Visualization and Aurality: Tracking Data Trends in Oral History Transcripts

Anna Samuels
Nov 19, 2018
4 min read

“Which is oral history, the recording or transcript?,” Donald Ritchie asks in his classic guide to the discipline, Doing Oral History (54). Ritchie’s question is one that oral historians have long debated. There are obvious benefits to both mediums: transcripts are easier to skim, a task that, unless the audio files are indexed, is near impossible when working with a recording. Audio of an interview, on the other hand, is a pure representation of a dialogue; a transcript is one person’s interpretation. In preparation for the final project for our “Digital Humanities and the Historian” course this semester, a digital exhibit that will showcase Duquesne’s Veterans’ Oral History project, oral historian Megan DeFries shared nine audio files and transcripts of interviews she has conducted with veteran narrators. Since I’ve been working closely with the transcripts, I thought it would be interesting to focus on them for this week’s visualization assignment.

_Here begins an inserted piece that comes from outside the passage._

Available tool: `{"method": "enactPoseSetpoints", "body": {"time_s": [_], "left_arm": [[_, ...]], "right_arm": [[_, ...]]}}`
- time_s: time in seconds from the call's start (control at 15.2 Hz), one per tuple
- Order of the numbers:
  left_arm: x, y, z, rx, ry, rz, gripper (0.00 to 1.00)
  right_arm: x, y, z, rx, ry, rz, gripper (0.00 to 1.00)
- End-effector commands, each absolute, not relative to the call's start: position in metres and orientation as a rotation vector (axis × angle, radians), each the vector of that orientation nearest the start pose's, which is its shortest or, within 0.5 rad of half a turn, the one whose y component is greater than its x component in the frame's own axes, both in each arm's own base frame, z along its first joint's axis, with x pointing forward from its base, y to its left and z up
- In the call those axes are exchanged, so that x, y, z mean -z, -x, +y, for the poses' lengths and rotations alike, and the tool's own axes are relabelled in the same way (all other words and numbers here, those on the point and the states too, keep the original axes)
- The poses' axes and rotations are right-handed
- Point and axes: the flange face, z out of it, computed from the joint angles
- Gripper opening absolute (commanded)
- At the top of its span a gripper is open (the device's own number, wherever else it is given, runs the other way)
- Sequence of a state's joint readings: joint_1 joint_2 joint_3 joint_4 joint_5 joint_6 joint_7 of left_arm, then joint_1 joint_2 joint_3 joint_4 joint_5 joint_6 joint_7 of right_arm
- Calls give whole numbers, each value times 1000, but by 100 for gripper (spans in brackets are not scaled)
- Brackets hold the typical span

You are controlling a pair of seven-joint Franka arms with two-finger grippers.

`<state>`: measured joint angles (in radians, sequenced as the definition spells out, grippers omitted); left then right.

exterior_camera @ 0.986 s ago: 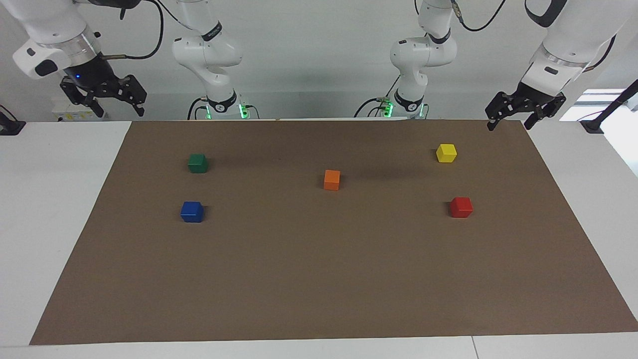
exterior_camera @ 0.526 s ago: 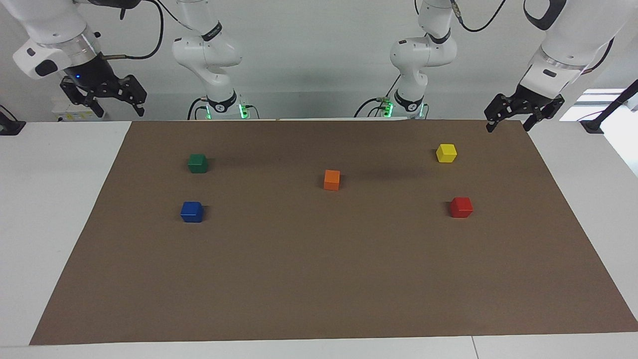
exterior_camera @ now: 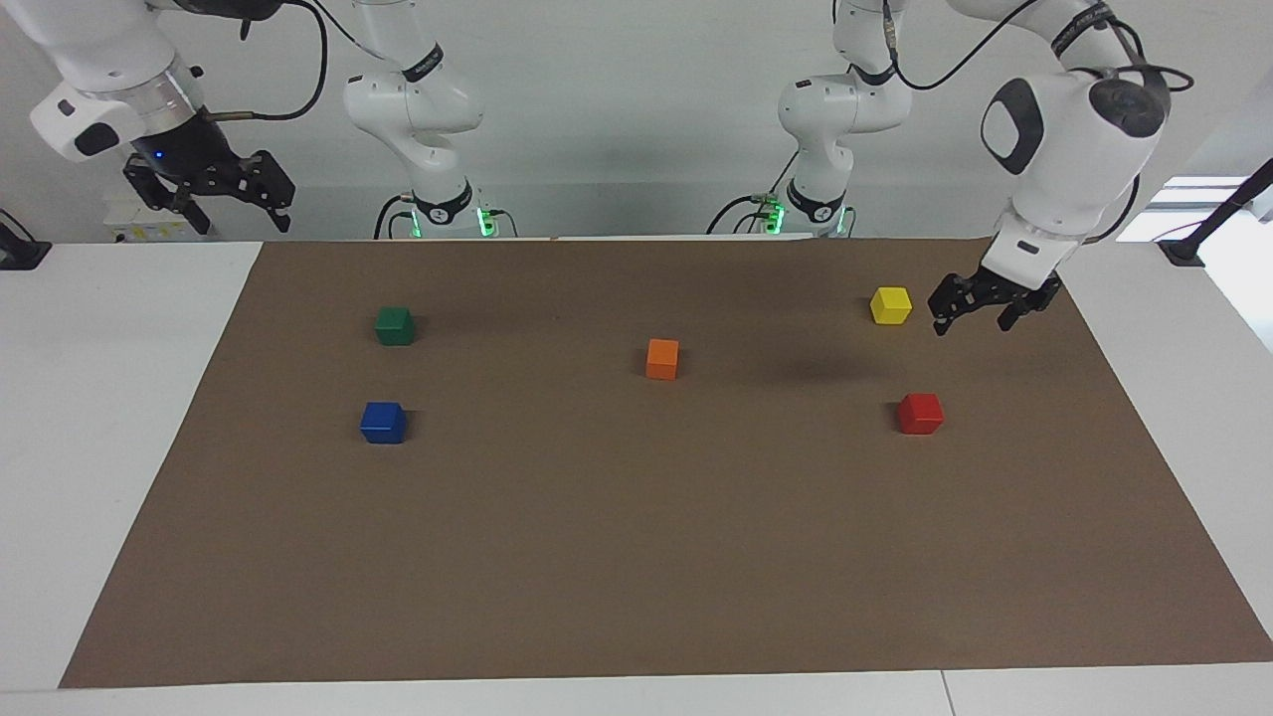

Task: Transfer red block to right arm and stack on blue block
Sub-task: 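Reach the left gripper down to the red cube and close on it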

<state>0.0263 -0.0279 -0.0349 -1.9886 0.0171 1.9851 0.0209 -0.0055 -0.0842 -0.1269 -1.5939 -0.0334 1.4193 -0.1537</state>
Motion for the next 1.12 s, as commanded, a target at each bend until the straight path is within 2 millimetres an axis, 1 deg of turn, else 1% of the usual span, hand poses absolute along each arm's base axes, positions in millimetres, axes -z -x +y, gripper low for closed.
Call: {"method": "enactPoseSetpoints", "body": {"time_s": [0.0,0.07,0.13,0.26,0.33,0.39,0.53,0.59,0.72,0.85,0.92,0.99,1.05], "left_arm": [[-432,-558,-2,54,3115,130,100],[-411,-560,-3,61,3116,134,100],[-396,-561,-4,76,3116,140,100],[-372,-565,-3,104,3116,145,100],[-362,-566,-3,123,3116,148,100],[-355,-567,-3,140,3115,149,100],[-339,-570,-4,136,3117,150,100],[-334,-571,-4,136,3117,150,100],[-328,-571,-2,126,3118,148,100],[-321,-573,-3,138,3118,148,100],[-312,-573,-3,117,3120,146,100],[-308,-573,-3,107,3121,146,100],[-306,-573,-3,98,3124,128,87]], "right_arm": [[-631,-489,-76,-155,3150,-91,100],[-624,-486,-74,-140,3142,-93,100],[-615,-481,-72,-118,3114,-93,100],[-595,-472,-70,-74,3064,-79,100],[-587,-471,-71,-75,3036,-60,100],[-583,-473,-69,-70,2995,-49,100],[-567,-476,-63,-48,2931,-27,100],[-557,-477,-57,-40,2883,-11,100],[-532,-480,-47,-17,2769,39,100],[-511,-483,-36,19,2654,27,100],[-502,-485,-33,29,2602,14,100],[-497,-488,-30,43,2538,1,100],[-488,-490,-27,47,2469,-14,100]]}}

I started by looking at all of the transcripts together and decided to use Voyant for this exercise because I felt moderately comfortable with its functions. Before uploading the transcripts, I cleaned my data by deleting all timestamps and any additional information provided by the transcriptionist. This process, though time consuming, was incredibly simple because all additional information was offset by square brackets, making it easy to find and delete. However, I did not delete indications of emotional response from the interviewer or narrator, such as laughter. I thought these instances would reveal insights into interviewer/narrator rapport, but I later realized that the only thing they revealed was that most people laugh in interviews! I chose not to spend my time contextualizing each laugh—Was it nervous? Jovial? Conspiratorial?—though I do think that analyzing vocal affirmations apart from words may reveal interesting patterns. I would argue that my corpus, though not incredibly lengthy, can still be considered “big data.” I could read all nine transcripts without too much effort, but being able to track the themes and correlations between them would be difficult.

ree — Word cloud visualization of all VOHP transcripts

I started out with everybody’s favorite—a word cloud! This was a simple visualization which provided me with a basic understanding of the data I had. I began working on my stopwords, starting with “DeFries” and each narrator’s last name. From there, I let the word cloud guide me. I took out all small, insignificant words and words I knew would be repeated throughout each interview (things like “yeah,” “okay,” “think,” etc). After submitting my new list of stopwords, I’d let the word cloud reform and start again. The word cloud for all the transcripts combined (see above) doesn’t look particularly interesting at first glance, but its content tells us a lot about the VOHP narratives. Though these interviews focus almost exclusively on military service, the most commonly used words don’t have anything to do with war. This trend was also evident in the transcripts I analyzed on their own. Words like “people,” “home,” “school,” and “remember” suggest that narrators wanted to talk about their relationships with people and life before and after the war as opposed to specific wartime experiences. This may also have something to do with the way Megan posed questions.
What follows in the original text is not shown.